J’ai aussi rencontré l’ancien maire de Grenoble avec ses adjoints à la santé et la sécurité, ainsi que le chef de la police. Nous avons convenu de plusieurs axes. Le premier portait sur la médiation afin de faire un travail en amont et expliquer aux jeunes des quartiers qu’il n’est pas très pertinent d’attaquer le médecin. Le deuxième était le financement par la mairie de boitiers PTI (personnels travailleurs isolés). Ces boîtiers GPRS sont reliés aux trois fournisseurs d’accès. Ils ont deux boutons. Le premier déclenche un bruit de 120 décibels, c’est-à-dire le bruit d’un Boeing au décollage. Dans le cadre du premier médecin agressé, cela aurait fait sortir tout l’immeuble et les choses se seraient arrêtées là. Le deuxième bouton appelle la police qui arrive sur place grâce à la géolocalisation du boitier.

Le maire n’a pas été réélu donc j’espère que cette proposition tient toujours. J’en ai la trace écrite. Tout cela à un coût. Le boitier coûte 500 euros. Il nous en faut 25, ce qui fait 13 000 euros. Plus un abonnement de 10 euros par mois qui serait pris en charge par la communauté de communes. J’ai expliqué au maire que je voulais bien financer tout ce qui est médical, mais pas ce qui concerne la sécurité. Ce n’est pas notre travail.

D’autant qu’à la première agression on s’est dit que c’était un accident mais à la deuxième, ça commence à être compliqué. Il ne faudrait pas qu’il y en ait une troisième parce que mes collègues seraient légitimes pour dire stop.

 

Que se passerait-il si vos médecins arrêtaient de soigner dans les zones sensibles ?

Au sein de SOS France, certaines associations ont des zones de retrait. Si le retrait dure plus de deux trois semaines, il n’est plus possible d’y retourner, ni de jour, ni de nuit.

Dans les quartiers difficile de Grenoble, il n’y a plus que nous qui y allons. Même les livreurs de pizza n’y mettent plus les pieds. Sur l’agglomération grenobloise, il y a quatre secteurs de garde qui sont confiés à qui veut bien prendre la garde. Si personne ne la prend, SOS bouche tous les trous. En pratique, nous faisons 99,9% des gardes.

Il faut aussi rappeler que mises à part ces deux récentes agressions, en 24 ans, il ne nous ait jamais rien arrivés. Il peut y avoir des altercations, des disputes mais rien de plus.

 

Les conditions de travail des médecins se dégradent-elles dans les quartiers sensibles ?

C’est surtout la misère dans les quartiers qui est beaucoup plus forte qu’avant. Nous sommes passés de 14 à 25 % de patients en CMU en une dizaine d’année.

 

Si le statut de médecin ne protège plus, est-il devenu une cible ?

Je suis peut-être utopiste mais je ne pense pas. Pendant notre période de retrait, nous avons reçu des lettres de soutien des unions de quartiers, des commerçants, des médecins de centre de santé de la Villeneuve. Je pense quand même que l’immense majorité des gens est reconnaissante du travail que nous effectuons. Globalement, nous sommes appréciés.

 

Les conditions de travail sont-elles différentes pour les femmes ?
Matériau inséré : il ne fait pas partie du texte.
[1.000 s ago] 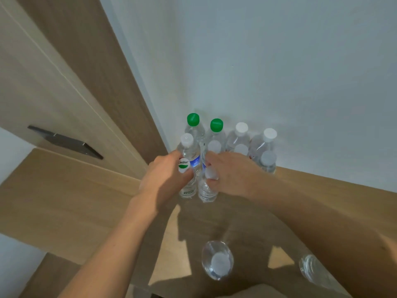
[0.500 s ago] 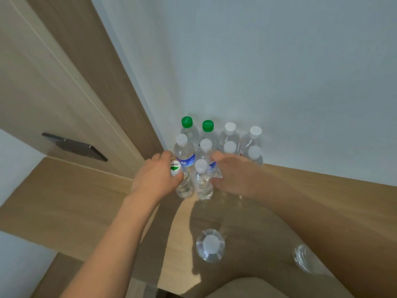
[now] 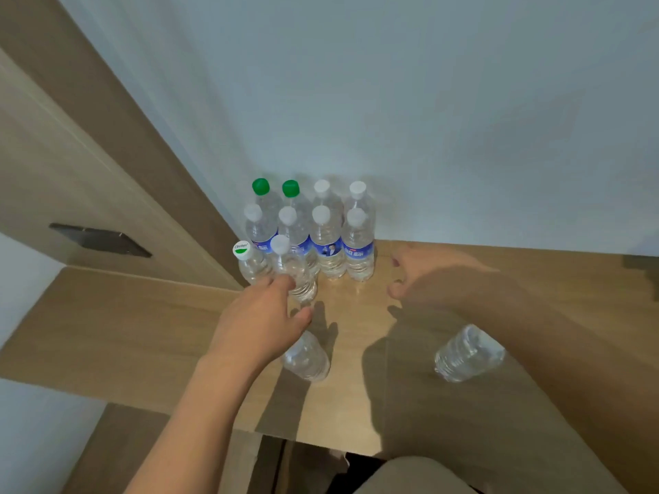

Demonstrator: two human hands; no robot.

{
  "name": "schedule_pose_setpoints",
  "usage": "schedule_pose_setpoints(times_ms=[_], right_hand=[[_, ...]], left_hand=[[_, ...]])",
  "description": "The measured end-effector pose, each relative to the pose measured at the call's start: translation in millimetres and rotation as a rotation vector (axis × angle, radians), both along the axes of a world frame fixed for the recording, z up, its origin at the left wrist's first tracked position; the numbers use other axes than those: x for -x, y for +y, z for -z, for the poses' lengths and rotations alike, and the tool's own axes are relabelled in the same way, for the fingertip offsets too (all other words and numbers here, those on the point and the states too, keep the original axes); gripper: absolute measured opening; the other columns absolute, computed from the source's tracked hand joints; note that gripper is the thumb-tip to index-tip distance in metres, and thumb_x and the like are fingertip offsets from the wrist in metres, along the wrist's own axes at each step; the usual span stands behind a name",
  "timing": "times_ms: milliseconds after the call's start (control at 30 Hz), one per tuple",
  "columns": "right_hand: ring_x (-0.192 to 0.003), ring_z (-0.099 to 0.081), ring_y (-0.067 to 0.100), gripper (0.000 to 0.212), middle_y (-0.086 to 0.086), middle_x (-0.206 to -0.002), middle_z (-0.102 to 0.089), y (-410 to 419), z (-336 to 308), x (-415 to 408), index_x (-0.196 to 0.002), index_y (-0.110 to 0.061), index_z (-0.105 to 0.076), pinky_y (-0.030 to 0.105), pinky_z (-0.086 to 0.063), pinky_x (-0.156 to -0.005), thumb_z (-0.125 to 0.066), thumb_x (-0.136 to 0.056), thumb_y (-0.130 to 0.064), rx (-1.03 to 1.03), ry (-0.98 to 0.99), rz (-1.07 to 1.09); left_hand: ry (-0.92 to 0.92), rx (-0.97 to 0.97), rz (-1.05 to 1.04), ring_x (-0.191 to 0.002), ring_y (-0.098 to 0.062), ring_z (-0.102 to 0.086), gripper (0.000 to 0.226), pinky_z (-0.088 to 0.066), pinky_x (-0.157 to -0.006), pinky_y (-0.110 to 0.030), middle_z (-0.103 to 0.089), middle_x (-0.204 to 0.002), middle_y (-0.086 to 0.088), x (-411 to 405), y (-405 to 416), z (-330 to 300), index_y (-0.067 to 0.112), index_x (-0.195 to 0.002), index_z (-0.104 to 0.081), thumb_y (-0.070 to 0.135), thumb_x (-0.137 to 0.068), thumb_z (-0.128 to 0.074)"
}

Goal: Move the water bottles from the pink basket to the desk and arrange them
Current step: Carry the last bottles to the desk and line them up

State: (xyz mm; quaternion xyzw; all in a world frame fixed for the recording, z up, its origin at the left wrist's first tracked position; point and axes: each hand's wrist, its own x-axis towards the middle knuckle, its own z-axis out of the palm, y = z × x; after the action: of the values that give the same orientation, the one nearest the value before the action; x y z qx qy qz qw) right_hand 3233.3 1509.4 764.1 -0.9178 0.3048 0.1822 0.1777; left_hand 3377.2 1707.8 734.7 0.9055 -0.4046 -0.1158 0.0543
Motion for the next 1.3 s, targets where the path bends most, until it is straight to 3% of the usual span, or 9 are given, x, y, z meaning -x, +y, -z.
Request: schedule_pose_setpoints(times_ms=[200,300,400,533,600,733,867,1100,1300], right_hand=[[-0.088,-0.064,0.020,0.035,-0.004,-0.093,-0.065,-9,17,52,-0.114,-0.017,-0.057,0.030,-0.050,-0.071,-0.054,-0.089,-0.042,0.064,0.230,0.009],[-0.104,-0.062,0.025,0.041,-0.003,-0.110,-0.061,-7,31,72,-0.125,-0.018,-0.052,0.033,-0.048,-0.076,-0.053,-0.090,-0.039,0.088,0.323,0.023],[-0.109,-0.060,0.027,0.036,-0.003,-0.099,-0.051,-4,41,85,-0.128,-0.017,-0.054,0.039,-0.052,-0.088,-0.050,-0.094,-0.029,0.105,0.375,-0.023],[-0.112,-0.060,0.025,0.051,-0.002,-0.116,-0.059,-6,42,93,-0.142,-0.009,-0.040,0.038,-0.052,-0.090,-0.048,-0.096,-0.029,0.128,0.395,-0.069],[-0.111,-0.061,0.024,0.055,-0.002,-0.119,-0.061,-7,43,95,-0.147,-0.005,-0.031,0.034,-0.051,-0.085,-0.046,-0.098,-0.027,0.169,0.330,-0.116],[-0.095,-0.066,0.025,0.037,-0.001,-0.092,-0.060,-4,43,91,-0.132,-0.007,-0.044,0.033,-0.048,-0.072,-0.045,-0.097,-0.020,0.247,0.150,-0.132],[-0.100,-0.066,0.027,0.035,0.002,-0.109,-0.067,2,41,76,-0.131,-0.008,-0.046,0.035,-0.047,-0.073,-0.046,-0.098,-0.019,0.261,0.118,-0.170],[-0.102,-0.064,0.028,0.034,0.004,-0.111,-0.066,0,23,32,-0.123,-0.011,-0.050,0.034,-0.043,-0.074,-0.054,-0.094,-0.028,0.219,-0.040,-0.161],[-0.078,-0.056,0.025,0.023,-0.001,-0.083,-0.053,-4,19,-19,-0.108,-0.015,-0.048,0.035,-0.051,-0.072,-0.053,-0.093,-0.032,0.194,-0.222,-0.190]], left_hand=[[0.005,-0.174,-0.165,-0.115,-0.029,-0.059,0.059,-0.049,-0.087,-0.038,-0.058,-0.130,-0.007,30,-1,10,0.020,-0.131,-0.047,0.058,-0.086,-0.053],[-0.024,-0.266,-0.217,-0.109,-0.032,-0.061,0.058,-0.048,-0.081,-0.037,-0.064,-0.121,-0.010,42,-2,15,0.016,-0.127,-0.047,0.059,-0.088,-0.050],[-0.041,-0.330,-0.236,-0.102,-0.033,-0.063,0.049,-0.045,-0.074,-0.035,-0.066,-0.112,-0.011,52,-1,19,0.014,-0.120,-0.045,0.054,-0.092,-0.044],[-0.057,-0.283,-0.249,-0.081,-0.032,-0.056,0.030,-0.042,-0.069,-0.035,-0.063,-0.096,-0.012,60,0,23,0.011,-0.112,-0.044,0.036,-0.096,-0.042],[-0.059,-0.245,-0.243,-0.076,-0.032,-0.050,0.025,-0.042,-0.067,-0.035,-0.061,-0.089,-0.012,61,0,24,0.008,-0.109,-0.044,0.029,-0.096,-0.043],[-0.046,-0.205,-0.191,-0.082,-0.035,-0.060,0.021,-0.042,-0.065,-0.035,-0.066,-0.096,-0.015,57,0,23,0.011,-0.101,-0.042,0.028,-0.093,-0.049],[-0.053,-0.177,-0.155,-0.085,-0.034,-0.059,0.018,-0.040,-0.066,-0.035,-0.066,-0.097,-0.013,49,-3,17,0.016,-0.095,-0.041,0.029,-0.090,-0.052],[-0.076,-0.068,-0.058,-0.081,-0.031,-0.056,0.017,-0.041,-0.065,-0.035,-0.063,-0.091,-0.008,28,-22,-3,0.017,-0.101,-0.046,0.031,-0.093,-0.051],[-0.060,0.027,0.036,-0.083,-0.030,-0.058,0.019,-0.042,-0.065,-0.035,-0.064,-0.092,-0.008,-3,-48,-8,0.017,-0.109,-0.050,0.027,-0.094,-0.053]])
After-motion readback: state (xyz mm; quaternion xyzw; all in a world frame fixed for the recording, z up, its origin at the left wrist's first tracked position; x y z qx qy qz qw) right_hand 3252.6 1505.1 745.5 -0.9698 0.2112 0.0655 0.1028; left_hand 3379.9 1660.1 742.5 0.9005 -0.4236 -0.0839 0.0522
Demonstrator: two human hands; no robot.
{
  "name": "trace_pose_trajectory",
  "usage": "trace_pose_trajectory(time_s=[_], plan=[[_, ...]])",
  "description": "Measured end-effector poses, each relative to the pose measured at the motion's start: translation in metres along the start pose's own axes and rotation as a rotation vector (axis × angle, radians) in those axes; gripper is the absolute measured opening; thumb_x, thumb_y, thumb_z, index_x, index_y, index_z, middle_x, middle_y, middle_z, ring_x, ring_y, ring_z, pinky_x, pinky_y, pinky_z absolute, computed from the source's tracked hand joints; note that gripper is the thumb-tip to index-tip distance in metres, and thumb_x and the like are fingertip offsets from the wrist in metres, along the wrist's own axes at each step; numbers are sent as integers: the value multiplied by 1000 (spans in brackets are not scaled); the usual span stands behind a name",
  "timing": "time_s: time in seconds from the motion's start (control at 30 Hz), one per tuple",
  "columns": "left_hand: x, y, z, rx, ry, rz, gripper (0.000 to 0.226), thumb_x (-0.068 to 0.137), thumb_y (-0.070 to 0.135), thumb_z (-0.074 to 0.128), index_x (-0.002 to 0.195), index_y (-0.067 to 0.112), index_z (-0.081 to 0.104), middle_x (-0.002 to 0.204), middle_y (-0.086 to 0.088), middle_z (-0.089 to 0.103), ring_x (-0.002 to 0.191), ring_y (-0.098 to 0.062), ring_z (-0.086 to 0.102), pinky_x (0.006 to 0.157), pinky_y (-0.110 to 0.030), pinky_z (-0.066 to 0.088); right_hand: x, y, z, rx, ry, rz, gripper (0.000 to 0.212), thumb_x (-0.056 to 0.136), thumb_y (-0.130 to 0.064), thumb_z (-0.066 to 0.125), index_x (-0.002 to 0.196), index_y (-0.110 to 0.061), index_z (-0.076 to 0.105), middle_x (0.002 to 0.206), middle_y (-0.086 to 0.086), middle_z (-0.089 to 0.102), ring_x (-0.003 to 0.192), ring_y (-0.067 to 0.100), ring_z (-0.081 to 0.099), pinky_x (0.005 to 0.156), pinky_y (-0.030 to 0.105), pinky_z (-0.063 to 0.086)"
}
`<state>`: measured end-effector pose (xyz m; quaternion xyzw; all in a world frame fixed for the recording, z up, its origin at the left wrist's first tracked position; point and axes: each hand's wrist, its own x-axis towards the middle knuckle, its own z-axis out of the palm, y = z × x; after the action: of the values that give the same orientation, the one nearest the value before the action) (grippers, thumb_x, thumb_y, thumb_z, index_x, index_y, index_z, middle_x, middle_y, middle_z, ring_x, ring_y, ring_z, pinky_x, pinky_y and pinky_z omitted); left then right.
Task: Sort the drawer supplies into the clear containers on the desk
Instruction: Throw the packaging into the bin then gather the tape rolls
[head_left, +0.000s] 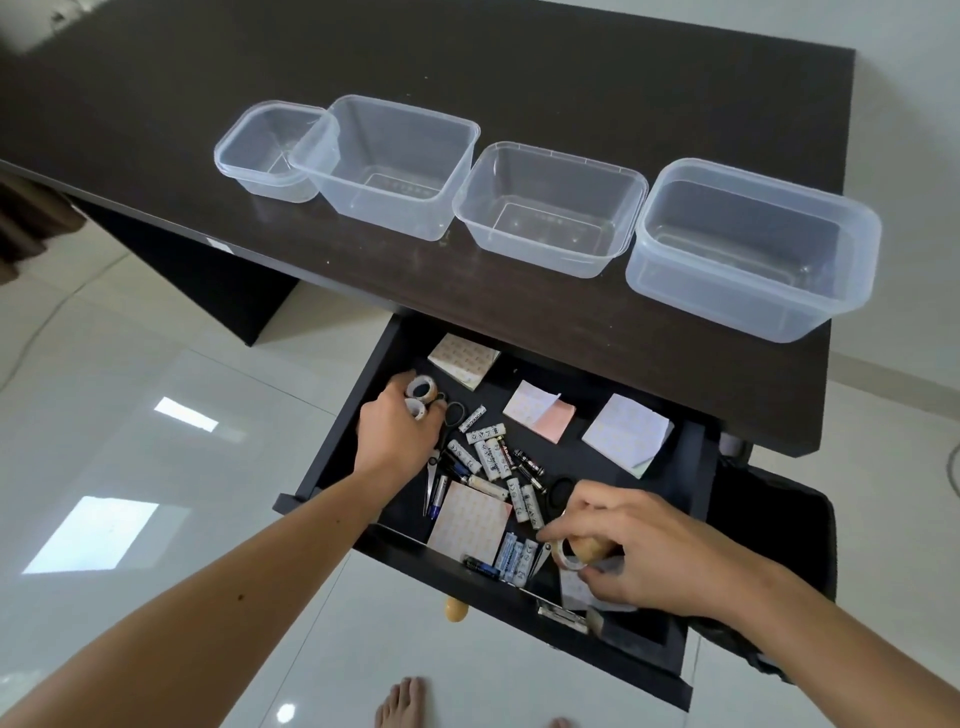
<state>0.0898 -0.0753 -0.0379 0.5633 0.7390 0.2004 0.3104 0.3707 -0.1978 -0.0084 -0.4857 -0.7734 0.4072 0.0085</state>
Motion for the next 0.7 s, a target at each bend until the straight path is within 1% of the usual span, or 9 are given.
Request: trace_pose_trajectory(time_s=[0.1, 0.23, 0.37, 0.43, 0.5, 0.57, 0.6, 0.67, 0.7], plan=[[1, -2, 1, -31, -12, -34, 46, 96, 30, 73, 138, 18, 58, 83, 11, 65, 74, -6, 67, 58, -17, 49, 0, 0, 2, 11, 16, -9, 48, 89, -24, 67, 130, -50, 65, 116, -24, 49, 97, 2, 61, 77, 41, 61], [-2, 0, -1, -103, -10, -32, 43, 94, 27, 74, 133, 23, 57, 88, 9, 65, 69, -6, 69, 50, -12, 48, 0, 0, 0, 67, 67, -3, 46, 86, -23, 70, 126, -46, 70, 117, -23, 56, 100, 4, 65, 84, 31, 57], [-7, 3, -8, -210, -22, 24, 36, 94, 36, 75, 125, 31, 57, 96, 4, 69, 66, -14, 71, 52, -11, 51, 2, -4, -1, 149, 160, -4, 44, 81, -19, 76, 118, -42, 75, 123, -24, 62, 112, 4, 66, 91, 22, 54], [-9, 4, -16, -242, -46, 72, 33, 94, 36, 76, 122, 33, 57, 93, 5, 70, 67, -9, 68, 55, -8, 49, 4, -6, -1, 191, 206, 5, 43, 79, -19, 77, 115, -41, 77, 123, -23, 65, 113, 5, 68, 93, 25, 55], [-10, 5, -27, -259, -115, 109, 34, 91, 37, 80, 117, 36, 59, 89, 5, 73, 67, -3, 65, 59, -7, 46, 9, -12, -3, 219, 247, 28, 44, 79, -17, 79, 114, -43, 77, 118, -21, 68, 108, 7, 69, 89, 25, 56], [-11, 5, -39, -257, -199, 145, 35, 86, 37, 85, 113, 37, 62, 94, 9, 74, 73, 1, 66, 65, -10, 45, 18, -22, -5, 259, 280, 33, 47, 81, -12, 81, 115, -45, 78, 115, -20, 70, 104, 8, 70, 84, 19, 54], [-11, 4, -46, -259, -233, 161, 36, 84, 35, 87, 112, 35, 64, 98, 12, 74, 70, 0, 66, 66, -14, 48, 25, -28, -6, 290, 294, 35, 48, 81, -9, 82, 113, -45, 80, 114, -19, 71, 103, 8, 70, 82, 18, 54], [-13, 3, -61, -297, -289, 176, 39, 84, 30, 88, 115, 31, 64, 103, 11, 73, 60, -4, 65, 59, -26, 56, 42, -38, -8, 355, 316, 38, 45, 80, -7, 83, 105, -44, 83, 113, -19, 72, 103, 7, 71, 83, 22, 56], [-13, 1, -70, -321, -312, 188, 41, 84, 27, 88, 117, 29, 63, 103, 10, 73, 60, -8, 67, 58, -30, 60, 52, -44, -8, 383, 320, 41, 43, 79, -6, 83, 102, -43, 84, 112, -19, 73, 103, 7, 71, 84, 23, 57]])
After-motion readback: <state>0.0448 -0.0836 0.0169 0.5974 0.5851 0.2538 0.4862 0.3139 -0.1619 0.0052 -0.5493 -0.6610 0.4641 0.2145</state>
Parmi les axes actés avec la mairie, nous avons décidé que l’on pourrait appeler les familles ou des médiateurs de quartier pour qu’ils viennent nous chercher aux voitures car à la Villeneuve, on ne se gare pas au pied des immeubles. Le parking est un peu loin des zones d’habitation. En pratique, c’est très compliqué à faire, cela rallonge les temps de visite mais c’est un outil dont on peut se servir lorsqu’on sent que la situation est tendue. Au-delà de ça, il n’y a pas de conditions de travail différentes pour les femmes.